Ill. Tool Works Inc. v. Travelers Cas. & Sur. Co.

Decision Date13 January 2015
Docket NumberNo. 1–13–2350.,1–13–2350.
PartiesILLINOIS TOOL WORKS INC. and ITW Finishing LLC, Plaintiffs–Appellees, v. TRAVELERS CASUALTY AND SURETY COMPANY, Century Indemnity Company, and the Travelers Indemnity Company of Connecticut, Defendants–Appellants.
CourtUnited States Appellate Court of Illinois

Clifton S. Elgarten, Paul W. Kalish, Jennifer R. Devery, and Kelly H. Tsai, all of Crowell & Morning LLP, of Washington, D.C., and Brian C. Coffey, of Cohn Baughman & Martin, and Robert C. Johnson and Daniel E. Feinberg, both of Dentons US, LLP, both of Chicago, for appellants.

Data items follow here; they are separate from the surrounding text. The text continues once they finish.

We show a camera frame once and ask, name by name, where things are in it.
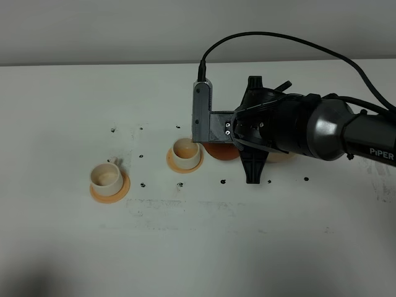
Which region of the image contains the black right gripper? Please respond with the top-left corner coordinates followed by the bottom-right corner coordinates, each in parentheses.
top-left (231, 76), bottom-right (309, 184)

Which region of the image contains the brown clay teapot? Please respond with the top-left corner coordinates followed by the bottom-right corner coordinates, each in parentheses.
top-left (203, 143), bottom-right (239, 161)

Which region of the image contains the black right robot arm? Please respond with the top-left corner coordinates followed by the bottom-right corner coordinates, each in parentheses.
top-left (230, 76), bottom-right (395, 184)

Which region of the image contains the cream round teapot coaster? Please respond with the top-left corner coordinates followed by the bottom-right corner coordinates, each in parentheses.
top-left (266, 152), bottom-right (296, 163)

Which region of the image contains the white teacup middle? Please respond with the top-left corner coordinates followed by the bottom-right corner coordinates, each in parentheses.
top-left (171, 138), bottom-right (201, 170)

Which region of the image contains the white teacup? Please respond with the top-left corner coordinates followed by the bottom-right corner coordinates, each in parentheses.
top-left (171, 138), bottom-right (201, 170)
top-left (90, 157), bottom-right (124, 197)

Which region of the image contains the orange coaster middle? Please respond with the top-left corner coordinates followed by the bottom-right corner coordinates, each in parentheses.
top-left (166, 148), bottom-right (204, 174)

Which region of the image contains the orange coaster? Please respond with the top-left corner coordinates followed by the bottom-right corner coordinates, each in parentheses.
top-left (89, 171), bottom-right (131, 204)
top-left (166, 148), bottom-right (204, 174)

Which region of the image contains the orange coaster near left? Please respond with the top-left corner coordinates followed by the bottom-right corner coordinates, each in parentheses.
top-left (89, 171), bottom-right (131, 204)

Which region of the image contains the white teacup near left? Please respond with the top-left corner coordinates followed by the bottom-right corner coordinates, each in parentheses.
top-left (90, 157), bottom-right (124, 197)

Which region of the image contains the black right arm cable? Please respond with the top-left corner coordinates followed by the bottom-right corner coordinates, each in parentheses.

John S. Vishneski III, Stanley Nardoni, and Jessica E. Brown, all of Reed Smith LLP, of Chicago, for appellees.

OPINION

Presiding Justice SIMON

delivered the judgment of the court, with opinion.

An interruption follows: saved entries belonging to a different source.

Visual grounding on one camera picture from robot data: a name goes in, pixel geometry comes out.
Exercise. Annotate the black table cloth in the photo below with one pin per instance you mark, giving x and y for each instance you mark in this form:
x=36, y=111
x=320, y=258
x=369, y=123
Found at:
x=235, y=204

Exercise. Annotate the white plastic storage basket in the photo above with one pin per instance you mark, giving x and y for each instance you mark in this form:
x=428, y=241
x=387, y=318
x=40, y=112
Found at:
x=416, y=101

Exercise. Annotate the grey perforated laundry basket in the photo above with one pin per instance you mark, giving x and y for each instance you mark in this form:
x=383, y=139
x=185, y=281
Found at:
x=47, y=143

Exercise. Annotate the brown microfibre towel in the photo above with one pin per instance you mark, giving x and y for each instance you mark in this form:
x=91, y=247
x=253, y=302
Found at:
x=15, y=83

¶ 1 At issue in this case is whether defendants, plaintiffs' former insurers, have a duty to defend plaintiffs in a multitude of cases brought by individuals that were allegedly injured as a result of exposure to harmful materials while welding or engaging in other building or maintenance activities. The trial court found that defendants have a duty to defend and that they should bear the entire cost. We agree and, accordingly, we affirm.1

¶ 2 BACKGROUND

¶ 3 Plaintiffs Illinois Tool Works Inc. and ITW Finishing LLC (collectively, Illinois Tool) are companies engaged in the manufacture and distribution of tools, equipment, finishing systems, and consumables. Defendants Travelers Casualty & Surety Company and Century Indemnity Company (collectively, Insurers) are companies in the insurance business that issued policies to Illinois Tool as early as 1971, but no later than 1987. In the late 1980s, Illinois Tool endeavored to expand its product line through a series of acquisitions. One market Illinois Tool entered was the distribution of welding products, beginning with its acquisition of Miller Electric in 1993. It is undisputed that Illinois Tool was not involved in the welding product market prior to its acquisition of Miller Electric.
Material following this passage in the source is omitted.